> WHAT IS BEING ASKED
Keeping every word in place, write out the entries that come next.

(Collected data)
*-*-*

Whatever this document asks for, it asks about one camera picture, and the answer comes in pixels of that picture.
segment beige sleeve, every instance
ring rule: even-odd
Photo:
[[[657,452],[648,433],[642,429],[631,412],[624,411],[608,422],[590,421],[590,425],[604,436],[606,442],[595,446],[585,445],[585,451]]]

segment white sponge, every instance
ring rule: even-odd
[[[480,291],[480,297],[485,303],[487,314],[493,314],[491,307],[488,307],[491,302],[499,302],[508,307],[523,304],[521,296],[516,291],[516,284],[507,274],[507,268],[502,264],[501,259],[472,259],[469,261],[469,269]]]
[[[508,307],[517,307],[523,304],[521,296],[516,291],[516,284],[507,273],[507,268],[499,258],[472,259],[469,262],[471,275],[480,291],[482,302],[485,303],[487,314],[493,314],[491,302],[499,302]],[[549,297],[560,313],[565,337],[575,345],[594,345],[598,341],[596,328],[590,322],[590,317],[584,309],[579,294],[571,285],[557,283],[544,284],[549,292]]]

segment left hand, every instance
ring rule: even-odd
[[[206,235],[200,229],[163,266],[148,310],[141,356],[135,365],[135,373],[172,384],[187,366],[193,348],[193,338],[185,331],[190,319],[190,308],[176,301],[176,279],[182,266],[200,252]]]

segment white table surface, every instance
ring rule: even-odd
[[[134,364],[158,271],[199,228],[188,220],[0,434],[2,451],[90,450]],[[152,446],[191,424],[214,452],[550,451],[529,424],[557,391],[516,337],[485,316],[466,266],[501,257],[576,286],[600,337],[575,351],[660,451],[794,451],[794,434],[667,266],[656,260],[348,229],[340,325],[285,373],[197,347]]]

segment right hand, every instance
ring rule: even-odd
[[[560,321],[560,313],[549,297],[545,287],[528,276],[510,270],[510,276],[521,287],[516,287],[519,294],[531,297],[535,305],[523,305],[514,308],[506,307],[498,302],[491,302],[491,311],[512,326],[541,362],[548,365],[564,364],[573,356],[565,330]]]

*-*-*

> SOLUTION BELOW
Whatever this document asks for, it asks about one camera picture, and the answer comes in pixels of that picture.
segment beige sleeve, every instance
ring rule: even-odd
Photo:
[[[657,452],[648,433],[642,429],[631,412],[624,411],[608,422],[590,421],[590,425],[604,436],[606,442],[595,446],[585,445],[585,451]]]

segment white sponge, every instance
ring rule: even-odd
[[[480,291],[480,297],[485,303],[487,314],[493,314],[491,307],[488,307],[491,302],[499,302],[508,307],[523,304],[521,296],[516,291],[516,284],[507,274],[507,268],[502,264],[501,259],[472,259],[469,261],[469,269]]]
[[[508,307],[517,307],[523,304],[521,296],[516,291],[516,284],[507,273],[507,268],[499,258],[472,259],[469,262],[471,275],[480,291],[482,302],[485,303],[487,314],[493,314],[491,302],[499,302]],[[549,297],[560,313],[565,337],[575,345],[594,345],[598,341],[596,328],[590,322],[590,317],[584,309],[579,294],[571,285],[557,283],[544,284],[549,292]]]

segment left hand, every instance
ring rule: even-odd
[[[206,235],[200,229],[163,266],[148,310],[141,356],[135,365],[135,373],[172,384],[187,366],[193,348],[193,338],[185,331],[190,319],[190,308],[176,301],[176,279],[182,266],[200,252]]]

segment white table surface, every instance
ring rule: even-odd
[[[134,364],[158,271],[199,228],[188,220],[0,434],[2,451],[90,450]],[[152,446],[191,424],[214,452],[550,451],[529,424],[557,391],[516,337],[485,316],[466,266],[501,257],[576,286],[600,337],[575,351],[660,451],[794,451],[794,434],[667,266],[656,260],[348,229],[340,325],[285,373],[197,347]]]

segment right hand, every instance
ring rule: even-odd
[[[560,321],[560,313],[549,297],[545,287],[528,276],[510,270],[510,276],[521,287],[516,287],[519,294],[531,297],[535,305],[523,305],[514,308],[506,307],[498,302],[491,302],[491,311],[512,326],[541,362],[548,365],[564,364],[573,356],[565,330]]]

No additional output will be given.